• _Aim of the exercise_
Every line from the one with "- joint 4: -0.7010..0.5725" to the end of the listing, and nothing else, is to be printed exactly; please leave the pictures out.
■ ■ ■ ■ ■ ■ ■
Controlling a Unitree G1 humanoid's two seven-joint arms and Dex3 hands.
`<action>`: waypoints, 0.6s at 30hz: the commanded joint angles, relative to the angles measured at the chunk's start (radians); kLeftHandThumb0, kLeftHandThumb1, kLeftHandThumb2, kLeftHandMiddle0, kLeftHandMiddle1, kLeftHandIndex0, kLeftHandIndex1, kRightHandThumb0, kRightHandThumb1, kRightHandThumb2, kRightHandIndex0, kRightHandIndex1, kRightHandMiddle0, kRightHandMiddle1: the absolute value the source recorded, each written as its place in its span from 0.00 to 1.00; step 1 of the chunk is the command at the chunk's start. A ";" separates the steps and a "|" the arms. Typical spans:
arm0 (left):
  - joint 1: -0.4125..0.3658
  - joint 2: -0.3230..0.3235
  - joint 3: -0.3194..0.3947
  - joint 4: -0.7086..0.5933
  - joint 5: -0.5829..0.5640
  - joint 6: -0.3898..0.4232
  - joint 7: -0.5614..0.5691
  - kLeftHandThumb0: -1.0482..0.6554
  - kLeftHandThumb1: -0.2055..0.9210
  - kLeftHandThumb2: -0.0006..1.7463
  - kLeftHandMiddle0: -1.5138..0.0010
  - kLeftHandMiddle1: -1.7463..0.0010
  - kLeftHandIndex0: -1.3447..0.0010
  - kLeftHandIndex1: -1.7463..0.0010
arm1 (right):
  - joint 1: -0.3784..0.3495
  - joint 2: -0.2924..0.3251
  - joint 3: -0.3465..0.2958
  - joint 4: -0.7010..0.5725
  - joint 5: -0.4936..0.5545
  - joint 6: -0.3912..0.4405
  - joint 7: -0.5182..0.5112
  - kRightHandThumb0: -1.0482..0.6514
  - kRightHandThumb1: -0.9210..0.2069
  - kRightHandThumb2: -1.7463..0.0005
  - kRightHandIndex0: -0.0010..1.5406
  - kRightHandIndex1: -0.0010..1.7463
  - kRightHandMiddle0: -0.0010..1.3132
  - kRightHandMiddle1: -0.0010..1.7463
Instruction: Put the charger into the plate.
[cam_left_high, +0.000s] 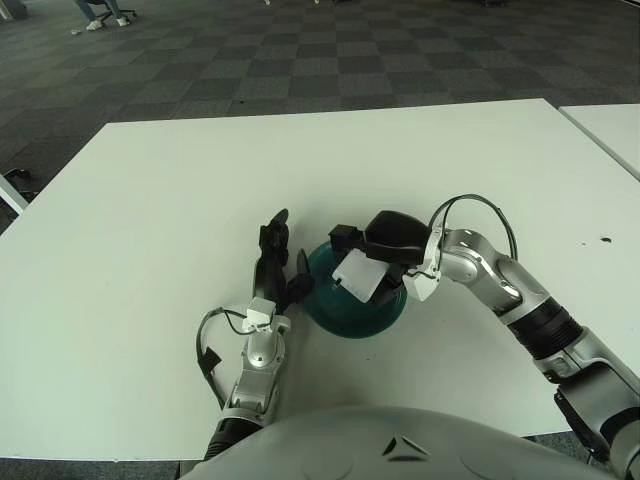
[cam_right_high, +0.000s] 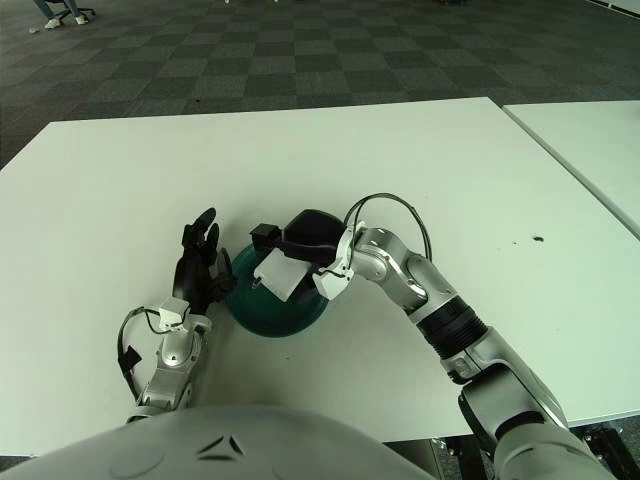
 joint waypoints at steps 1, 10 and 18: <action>0.075 0.006 0.013 0.050 0.002 0.014 -0.013 0.12 1.00 0.59 0.83 1.00 1.00 0.57 | -0.011 0.005 0.000 0.023 -0.016 -0.010 -0.009 0.38 0.30 0.44 0.69 1.00 0.32 1.00; 0.078 0.007 0.016 0.042 -0.003 0.020 -0.029 0.12 1.00 0.59 0.84 1.00 1.00 0.59 | -0.018 0.016 -0.002 0.045 -0.033 -0.011 -0.009 0.38 0.29 0.45 0.69 1.00 0.31 1.00; 0.083 0.014 0.022 0.033 0.008 0.026 -0.031 0.12 1.00 0.60 0.83 1.00 1.00 0.58 | -0.030 0.021 -0.012 0.068 -0.062 -0.061 -0.074 0.14 0.05 0.51 0.24 0.81 0.11 0.92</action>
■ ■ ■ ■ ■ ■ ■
• _Task answer_
  - joint 4: -0.7010..0.5725
  - joint 5: -0.4936..0.5545
  - joint 6: -0.3912..0.4405
  - joint 7: -0.5182..0.5112
  - kRightHandThumb0: -1.0482..0.6514
  - kRightHandThumb1: -0.9210..0.2069
  - kRightHandThumb2: -1.7463..0.0005
  - kRightHandIndex0: -0.0010..1.5406
  - kRightHandIndex1: -0.0010..1.7463
  - kRightHandMiddle0: -0.0010..1.3132
  - kRightHandMiddle1: -0.0010..1.7463
Instruction: Put the charger into the plate.
[cam_left_high, +0.000s] 
[cam_right_high, +0.000s] 
 joint waypoints at steps 1, 10 and 18: <action>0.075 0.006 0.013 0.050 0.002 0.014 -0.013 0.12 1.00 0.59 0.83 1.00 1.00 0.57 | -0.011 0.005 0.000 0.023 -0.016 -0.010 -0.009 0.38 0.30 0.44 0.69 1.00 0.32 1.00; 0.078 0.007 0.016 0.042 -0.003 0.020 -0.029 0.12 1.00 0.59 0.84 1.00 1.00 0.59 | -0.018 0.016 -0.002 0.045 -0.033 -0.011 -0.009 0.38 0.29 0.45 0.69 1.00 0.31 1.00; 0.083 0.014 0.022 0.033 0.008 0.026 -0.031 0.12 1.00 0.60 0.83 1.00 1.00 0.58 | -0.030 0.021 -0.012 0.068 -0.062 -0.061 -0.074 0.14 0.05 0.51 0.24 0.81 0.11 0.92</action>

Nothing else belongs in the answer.